IT may seem a little gratuitous to be having a go at Nora Owen right now in the midst of her troubles over prison releases it has to be said in her favour, though, that the practice of releasing criminals from jail on condition they take a flight to Australia is an ingenious re invention of penal practices, although what contemporary Australians think about this is not clear.
My obsession with ministers for justice far predates my awareness that four successive ministers for justice authorised the tapping of my home telephone for a period of eight years (February 1975 to February 1983) non stop. (Alas 1 am precluded from telling the full true story, as I now know it, about all that, although I am permitted to join in a deceptive statement concerning it.)

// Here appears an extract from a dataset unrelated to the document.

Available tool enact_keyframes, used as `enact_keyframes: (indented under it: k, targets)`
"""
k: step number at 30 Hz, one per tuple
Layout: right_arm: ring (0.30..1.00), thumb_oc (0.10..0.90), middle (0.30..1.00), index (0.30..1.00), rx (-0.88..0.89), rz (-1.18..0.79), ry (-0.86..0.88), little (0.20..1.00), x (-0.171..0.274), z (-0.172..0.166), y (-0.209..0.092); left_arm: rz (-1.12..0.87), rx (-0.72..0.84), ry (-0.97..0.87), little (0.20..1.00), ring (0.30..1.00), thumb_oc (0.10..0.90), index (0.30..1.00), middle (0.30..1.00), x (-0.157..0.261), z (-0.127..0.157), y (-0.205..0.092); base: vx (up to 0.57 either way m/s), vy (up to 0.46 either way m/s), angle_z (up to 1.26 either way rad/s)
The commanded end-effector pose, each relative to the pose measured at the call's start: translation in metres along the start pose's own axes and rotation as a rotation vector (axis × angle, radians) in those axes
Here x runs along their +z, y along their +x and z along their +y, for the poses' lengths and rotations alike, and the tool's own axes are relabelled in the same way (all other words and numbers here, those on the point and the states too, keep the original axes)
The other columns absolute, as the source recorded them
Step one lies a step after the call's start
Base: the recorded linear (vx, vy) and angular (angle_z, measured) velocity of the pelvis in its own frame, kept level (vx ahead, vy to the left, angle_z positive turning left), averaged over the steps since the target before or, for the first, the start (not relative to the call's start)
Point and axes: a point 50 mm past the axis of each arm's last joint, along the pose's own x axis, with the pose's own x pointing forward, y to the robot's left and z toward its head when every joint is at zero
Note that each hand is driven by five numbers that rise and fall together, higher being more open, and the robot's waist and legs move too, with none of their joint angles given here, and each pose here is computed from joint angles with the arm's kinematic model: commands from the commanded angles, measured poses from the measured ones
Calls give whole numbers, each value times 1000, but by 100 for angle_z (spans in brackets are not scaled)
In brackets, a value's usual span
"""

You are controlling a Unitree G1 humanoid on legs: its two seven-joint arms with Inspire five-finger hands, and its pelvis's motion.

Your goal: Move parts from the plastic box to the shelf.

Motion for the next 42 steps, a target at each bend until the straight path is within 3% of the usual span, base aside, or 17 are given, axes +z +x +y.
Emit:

My obsession rather has to do with the injustice dispensed by every minister for justice I have known about, every one of them, including (alas aris) Ms Owen. But it is not her Department of Injustice stewardship that concerns me today, but a separate matter. Ms Owen attended the Committee on Security and Legislation during the committee stage of the Courts and Courts Officers Bill late last year. The Dail committee voted unanimously on an amendment to make solicitors eligible for appointment as judges of the High and Supreme Courts. This was the committee of the nation's parliament voting a legislative provision.
But what did Ms Owen do? She said she would have to consult with her Government colleagues. Nobody paid a blind bit of notice to this extraordinary effrontery by a member of the executive branch of government to a committee of the legislative branch of government.
And not alone that, when Ms Owen returned to the committee and told them that the amendment was not acceptable but a compromise one was that solicitors who had served a certain number of years as a judge of the Circuit Court could become a judge of the higher courts no one on the committee told her where to take her effrontery. They meekly accepted the compromise.
It was an extraordinary manifestation of the extent to which the legislative arm of government has become the creature and tame creature at that of the executive arm, and this has serious implications for the operation of our democracy.
The doctrine of the separation of powers grew out of conditions in the 18th century, when the executive arm of government then monarchies were all powerful. Restraints were imposed upon this power by the growth in independence of the legislature and the judiciary, and the idea was that each of the three arms of government would act as balancing constraints on the other two. More particularly, it was envisaged that the legislative and judiciary would act as constraints on the executive.
But no longerThe legislature no longer holds the executive to account for the operation of executive power and it fails even to act as an independent legislative organ legislation is now formulated by the executive and every dot and comma is approved by the executive and otherwise not passed by the legislature. This may be unconstitutional, for the Supreme Court has repeatedly stated that the notion of the separation of powers is central to our form of government.
Only one Act was passed in the last several decades that did not emanate from the executive this was the Family Law and Judicial Separation Act 1989, instigated by Alan Shatter and accepted ungraciously by the minority Fianna Fail government of the day. That, incidentally (or is it incidental?) was the cornerstone of the case all the Oireachtas parties made to the people in favour of the divorce amendment.
The subjugation of the legislature to the executive has come about through the party system, in part a legacy of Charles Stewart Parnell. Essentially, TDs of the government parties are required by this system to vote for whatever the government proposes or does. Anybody who dissents is removed from the parliamentary party and threatened with deselection and almost certain loss of her/his seat at the following election.
And since by definition (almost) the government parties command a majority, no meaningful exercise of independent legislative authority can take place. This cannot be in accordance with the Constitution, as interpreted repeatedly by the Supreme Court and, by the way, the Constitution is what the Supreme Court says it is, until such time as the Supreme Court says it isn't.
Some enterprising TD might consider asking the Supreme Court about this rigid party whipping system, say a member of the Committee on Legislation and Security. It could be great fun after the fun we are to have in the courts (starting tomorrow) on the validity of the divorce referendum and no one would have any idea how the Supreme Court would decide the issue.
POSTSCRIPT In a letter to this newspaper yesterday, Conor Cruise O'Brien claimed that in last week's column I misrepresented the British position on Irish national self determination, as expressed in the Downing Street Declaration. He went on to quote from the declaration in supposed refutation of what I had written, but he failed to show any inconsistency.
There is not a real issue here. I fully acknowledge that the British recognition of the right" to Irish national self determination is qualified by a re commitment to be bound by whatever a majority of the people of Northern Ireland decide about their constitutional future.
The Cruiser claims that the Provos have never accepted this qualification. No, the Provos have never formally accepted this position, but Gerry Adams, in a joint statement with John Hume in September 1993, acknowledged that any settlement of the Irish problem would have to win the "agreement and allegiance of all sections of the Irish people". This actually goes beyond the British guarantee to the Northern majority. The Cruiser has never acknowledged this extraordinary concession.